Nací un siete de junio, mi padre solía recordarlo siempre. Y fue un jueves 7, cuando me sentía bastante mal en resumen y sin mucha idea de ahondar en lo que ocurrió, me dormí gastada y cansada de hacer lo mismo y esperar resultados diferentes. Amaneció y ya entrada la tarde me entregaron un regalo, maravilloso: mi padre había grabado un cd en audio y en éste se encontraba un poema, de Mario Benedetti, justamente me lo había dedicado y yo pensé y pensé que no había casualidades... la parte final del poema me sonó más a, en su momento, un espacio para acercarnos, pero ahora en una lección por aprender.
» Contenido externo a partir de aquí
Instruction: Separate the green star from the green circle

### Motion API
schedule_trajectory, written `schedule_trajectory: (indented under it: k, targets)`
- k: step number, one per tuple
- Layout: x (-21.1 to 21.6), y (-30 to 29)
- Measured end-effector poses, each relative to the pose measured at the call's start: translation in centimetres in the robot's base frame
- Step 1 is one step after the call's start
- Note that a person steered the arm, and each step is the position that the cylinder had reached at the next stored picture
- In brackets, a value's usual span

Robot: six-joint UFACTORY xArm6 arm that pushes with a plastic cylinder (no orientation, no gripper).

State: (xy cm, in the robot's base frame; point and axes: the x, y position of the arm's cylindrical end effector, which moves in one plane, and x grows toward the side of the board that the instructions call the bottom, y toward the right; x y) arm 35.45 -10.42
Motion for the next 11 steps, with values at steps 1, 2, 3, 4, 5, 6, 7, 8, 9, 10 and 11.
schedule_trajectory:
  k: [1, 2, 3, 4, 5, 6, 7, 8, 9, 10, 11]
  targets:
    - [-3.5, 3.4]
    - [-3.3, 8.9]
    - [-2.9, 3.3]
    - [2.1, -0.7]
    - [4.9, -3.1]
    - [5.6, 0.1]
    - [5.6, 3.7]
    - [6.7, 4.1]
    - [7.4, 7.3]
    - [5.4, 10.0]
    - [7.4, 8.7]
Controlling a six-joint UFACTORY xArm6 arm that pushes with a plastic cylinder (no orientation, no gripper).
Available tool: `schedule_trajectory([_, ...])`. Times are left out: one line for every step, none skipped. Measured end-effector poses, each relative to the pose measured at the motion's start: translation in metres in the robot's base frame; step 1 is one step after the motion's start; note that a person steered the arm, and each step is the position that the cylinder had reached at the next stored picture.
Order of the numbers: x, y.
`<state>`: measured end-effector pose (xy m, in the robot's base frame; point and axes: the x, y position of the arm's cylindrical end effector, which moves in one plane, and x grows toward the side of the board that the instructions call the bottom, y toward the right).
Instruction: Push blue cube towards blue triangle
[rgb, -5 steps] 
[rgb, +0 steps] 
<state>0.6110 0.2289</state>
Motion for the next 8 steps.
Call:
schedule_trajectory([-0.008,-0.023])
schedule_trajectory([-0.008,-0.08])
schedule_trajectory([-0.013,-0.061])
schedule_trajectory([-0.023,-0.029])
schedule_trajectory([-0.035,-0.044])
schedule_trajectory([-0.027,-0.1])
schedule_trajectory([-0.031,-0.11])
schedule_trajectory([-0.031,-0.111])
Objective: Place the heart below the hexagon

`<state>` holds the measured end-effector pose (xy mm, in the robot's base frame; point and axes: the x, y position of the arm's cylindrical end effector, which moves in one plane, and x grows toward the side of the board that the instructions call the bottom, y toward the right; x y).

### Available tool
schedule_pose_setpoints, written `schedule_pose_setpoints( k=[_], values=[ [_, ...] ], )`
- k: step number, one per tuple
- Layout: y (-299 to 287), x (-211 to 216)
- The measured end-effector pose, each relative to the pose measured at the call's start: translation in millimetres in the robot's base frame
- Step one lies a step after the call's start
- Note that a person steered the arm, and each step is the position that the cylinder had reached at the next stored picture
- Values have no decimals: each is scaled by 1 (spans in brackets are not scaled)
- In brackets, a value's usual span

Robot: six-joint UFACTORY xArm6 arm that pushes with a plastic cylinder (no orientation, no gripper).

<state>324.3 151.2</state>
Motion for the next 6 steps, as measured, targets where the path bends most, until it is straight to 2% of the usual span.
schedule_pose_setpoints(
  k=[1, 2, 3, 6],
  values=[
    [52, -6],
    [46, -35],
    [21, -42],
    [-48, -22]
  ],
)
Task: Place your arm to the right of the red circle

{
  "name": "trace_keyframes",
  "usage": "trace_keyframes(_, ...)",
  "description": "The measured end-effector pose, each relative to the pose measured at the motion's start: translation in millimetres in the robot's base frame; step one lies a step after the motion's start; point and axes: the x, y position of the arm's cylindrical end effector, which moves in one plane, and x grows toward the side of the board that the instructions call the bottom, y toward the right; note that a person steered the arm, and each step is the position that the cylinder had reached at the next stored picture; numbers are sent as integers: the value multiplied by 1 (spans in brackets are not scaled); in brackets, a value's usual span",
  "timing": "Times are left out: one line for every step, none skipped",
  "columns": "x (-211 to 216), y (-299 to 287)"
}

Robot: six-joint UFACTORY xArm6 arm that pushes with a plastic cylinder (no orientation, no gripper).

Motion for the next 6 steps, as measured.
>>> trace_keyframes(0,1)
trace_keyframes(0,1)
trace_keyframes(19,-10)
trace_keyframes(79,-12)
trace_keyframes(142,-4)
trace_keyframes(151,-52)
Y con eso me quedo. Hace un año y dos meses que mi padre murió, desde entonces, cuando en un momento de abrazo lo necesito alguna señal como este poema que consigo adivinar, él viene de regreso aquí, conmigo. Mi padre, me duele mi padre, pero extrañamente hoy consigue hacerme sonreír.
Bienvenida
Se me ocurre que vas a llegar distinta
no exactamente más linda
ni más fuerte
ni más dócil
ni más cauta
tan sólo que vas a llegar distinta
como si esta temporada de no verme
te hubiera sorprendido a vos también
quizá porque sabés
cómo te pienso y te enumero
después de todo la nostalgia existe
aunque no lloremos en los andenes fantasmales
ni sobre las almohadas de candor
ni bajo el cielo opaco
yo nostalgia
tú nostalgias
y cómo me revienta que él nostalgie
tu rostro en la vanguardia
tal vez llega primero
porque lo pinto en las paredes
con trazos invisibles y seguros
no olvides que tu rostro
me mira como pueblo
sonríe y rabia y canta como pueblo
y eso te da una lumbre inapagable
ahora no tengo dudas
vas a llegar distinta y con señales
con nuevas
con hondura
con franqueza
sé que voy a quererte sin preguntas
sé que vas a quererme sin respuestas.